Cranberriesberry · 31/07/2024 10:20

I’m really upset about this. My line manager has told me that he would like to promote the person below me to a position above me. Currently there are three of us on our team, I am in the middle.

The way I’ve always, maybe naively, seen our kind of jobs is that if there are 3 positions in the department and you want to move up, you either wait for that person to leave/retire or you apply elsewhere.

I’ve been told that everyone is happy with my work, I do a great job etc, but the person below me is keen for promotion and this is the only way.

In fairness to my line manager, he has said that this new role would have to be open to me too and if I were interested I could apply for this role. My problem with this is I’ve already been told they are creating this role for someone else, I feel like I’d be setting myself up by applying for this role.

Therefore I see it as a fore gone conclusion that the person below me will be promoted above me which more than anything else, leaves me feeling humiliated.

This is not a situation I had foreseen. Our team of three are really close and very friendly. I don’t think this person means to disrespect me, they are young and keen. I’ve probably given the impression that I’m not looking to be promoted and I’m happy as I am.
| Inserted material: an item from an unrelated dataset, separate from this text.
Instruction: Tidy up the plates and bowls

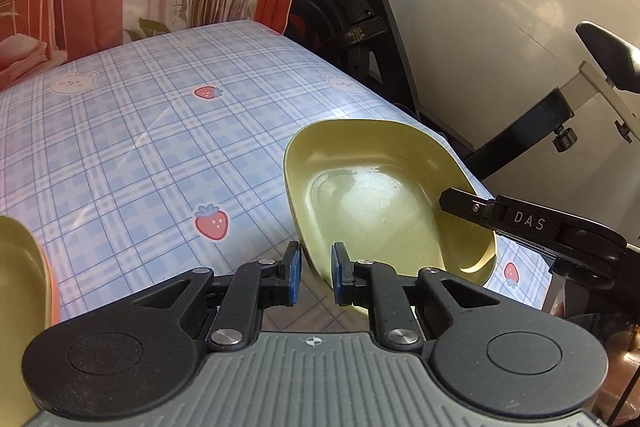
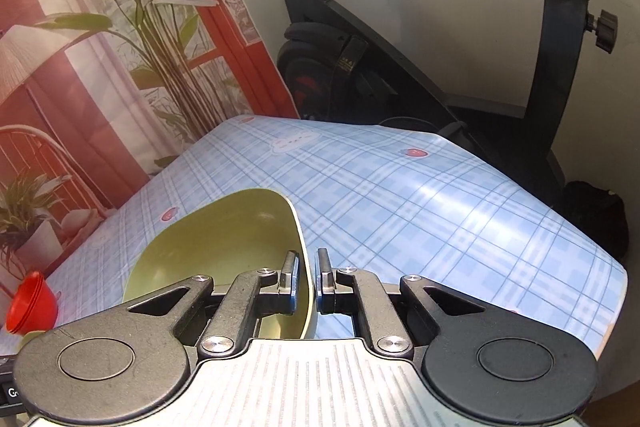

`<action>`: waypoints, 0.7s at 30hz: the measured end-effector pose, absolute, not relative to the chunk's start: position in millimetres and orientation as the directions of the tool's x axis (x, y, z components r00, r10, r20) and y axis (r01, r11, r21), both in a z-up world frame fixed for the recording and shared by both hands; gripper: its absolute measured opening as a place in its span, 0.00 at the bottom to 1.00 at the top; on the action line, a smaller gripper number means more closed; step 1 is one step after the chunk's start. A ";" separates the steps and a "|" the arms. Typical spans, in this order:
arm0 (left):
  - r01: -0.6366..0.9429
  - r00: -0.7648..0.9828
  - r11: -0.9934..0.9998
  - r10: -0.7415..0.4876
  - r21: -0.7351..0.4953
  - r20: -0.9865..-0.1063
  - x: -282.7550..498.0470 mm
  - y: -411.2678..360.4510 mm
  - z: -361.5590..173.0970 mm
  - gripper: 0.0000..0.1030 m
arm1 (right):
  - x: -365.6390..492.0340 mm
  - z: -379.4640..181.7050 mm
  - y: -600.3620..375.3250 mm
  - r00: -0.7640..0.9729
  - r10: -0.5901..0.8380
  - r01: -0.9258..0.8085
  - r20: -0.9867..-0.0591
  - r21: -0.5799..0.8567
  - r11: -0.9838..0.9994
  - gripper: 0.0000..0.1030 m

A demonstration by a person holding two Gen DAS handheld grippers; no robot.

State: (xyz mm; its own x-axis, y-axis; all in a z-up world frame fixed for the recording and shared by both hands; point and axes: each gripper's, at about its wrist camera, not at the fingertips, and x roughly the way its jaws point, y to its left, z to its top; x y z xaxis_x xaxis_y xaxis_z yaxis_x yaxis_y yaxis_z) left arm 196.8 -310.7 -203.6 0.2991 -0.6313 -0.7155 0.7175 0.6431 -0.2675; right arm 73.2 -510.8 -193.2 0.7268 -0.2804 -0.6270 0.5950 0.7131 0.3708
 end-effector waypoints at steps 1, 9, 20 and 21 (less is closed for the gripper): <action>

So as to not drip feed, this has happened to me before when there was a company restructure and we all had to apply for new roles. They made it that there weren’t any ‘middle’ positions to apply for so myself and the person below me had to apply for the same higher role. I was sure I would get it, they got it. Not to be all woe is me but this really affected my mental health and I was very depressed for a number of years. I’m afraid of feeling this bad again.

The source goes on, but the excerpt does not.